[TASK DATA Boundary: Start]
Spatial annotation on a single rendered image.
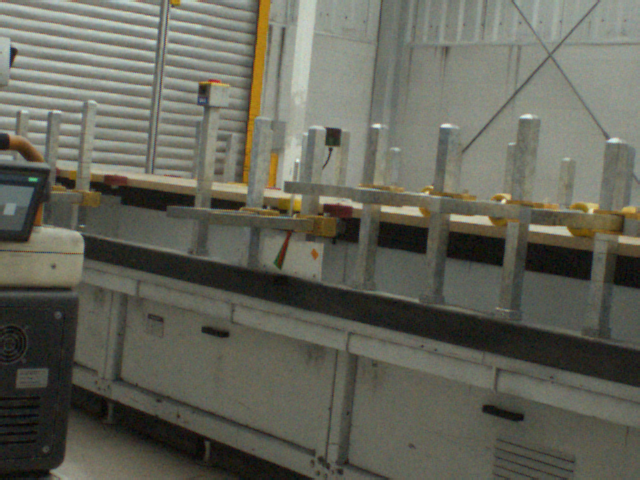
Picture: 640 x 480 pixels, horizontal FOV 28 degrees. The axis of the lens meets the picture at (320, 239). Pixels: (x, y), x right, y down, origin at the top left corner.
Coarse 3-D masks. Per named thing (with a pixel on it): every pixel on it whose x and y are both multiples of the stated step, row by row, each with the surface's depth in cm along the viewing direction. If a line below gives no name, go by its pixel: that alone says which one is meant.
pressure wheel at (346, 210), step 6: (324, 204) 348; (330, 204) 346; (336, 204) 346; (342, 204) 351; (324, 210) 348; (330, 210) 346; (336, 210) 345; (342, 210) 346; (348, 210) 347; (336, 216) 345; (342, 216) 346; (348, 216) 347; (336, 240) 349
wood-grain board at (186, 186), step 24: (72, 168) 528; (96, 168) 597; (192, 192) 418; (216, 192) 407; (240, 192) 407; (264, 192) 444; (360, 216) 354; (384, 216) 346; (408, 216) 339; (456, 216) 369; (480, 216) 402; (528, 240) 307; (552, 240) 301; (576, 240) 296; (624, 240) 305
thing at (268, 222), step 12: (216, 216) 322; (228, 216) 325; (240, 216) 327; (252, 216) 329; (264, 216) 332; (264, 228) 332; (276, 228) 335; (288, 228) 337; (300, 228) 340; (312, 228) 342; (336, 228) 347
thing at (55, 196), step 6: (54, 192) 432; (60, 192) 434; (54, 198) 432; (60, 198) 433; (66, 198) 435; (72, 198) 436; (78, 198) 438; (102, 198) 443; (108, 198) 445; (114, 198) 446; (120, 198) 448; (108, 204) 445; (114, 204) 447; (120, 204) 448
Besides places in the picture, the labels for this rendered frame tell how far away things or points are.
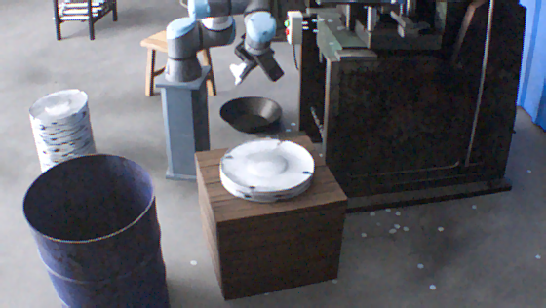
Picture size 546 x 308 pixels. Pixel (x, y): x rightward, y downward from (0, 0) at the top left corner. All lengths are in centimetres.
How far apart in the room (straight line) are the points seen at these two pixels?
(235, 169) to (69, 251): 63
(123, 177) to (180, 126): 58
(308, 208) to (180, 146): 80
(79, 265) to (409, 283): 112
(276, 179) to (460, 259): 80
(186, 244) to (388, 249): 74
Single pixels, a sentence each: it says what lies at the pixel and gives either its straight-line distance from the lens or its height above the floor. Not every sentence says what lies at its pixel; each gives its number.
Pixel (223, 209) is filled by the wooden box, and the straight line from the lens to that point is 168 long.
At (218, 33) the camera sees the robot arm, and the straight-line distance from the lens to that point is 214.
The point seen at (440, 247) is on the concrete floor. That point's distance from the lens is 215.
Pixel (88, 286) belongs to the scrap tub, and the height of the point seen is 30.
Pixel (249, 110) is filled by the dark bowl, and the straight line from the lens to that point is 287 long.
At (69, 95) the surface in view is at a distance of 255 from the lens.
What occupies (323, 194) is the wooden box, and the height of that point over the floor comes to 35.
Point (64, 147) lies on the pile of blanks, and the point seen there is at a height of 18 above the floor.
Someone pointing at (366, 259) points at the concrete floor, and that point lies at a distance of 204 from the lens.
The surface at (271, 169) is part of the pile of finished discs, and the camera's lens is 177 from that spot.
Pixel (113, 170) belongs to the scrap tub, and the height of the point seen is 42.
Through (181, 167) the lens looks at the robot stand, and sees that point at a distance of 238.
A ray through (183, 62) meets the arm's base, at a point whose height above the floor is 53.
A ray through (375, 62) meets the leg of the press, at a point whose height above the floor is 61.
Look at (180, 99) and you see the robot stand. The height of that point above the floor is 38.
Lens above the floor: 139
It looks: 33 degrees down
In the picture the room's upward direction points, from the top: straight up
[TASK DATA Boundary: End]
TASK DESCRIPTION
Tally how many lines of the listing above include the string "height", and report that figure by itself.

RESULT FOR THIS TASK
8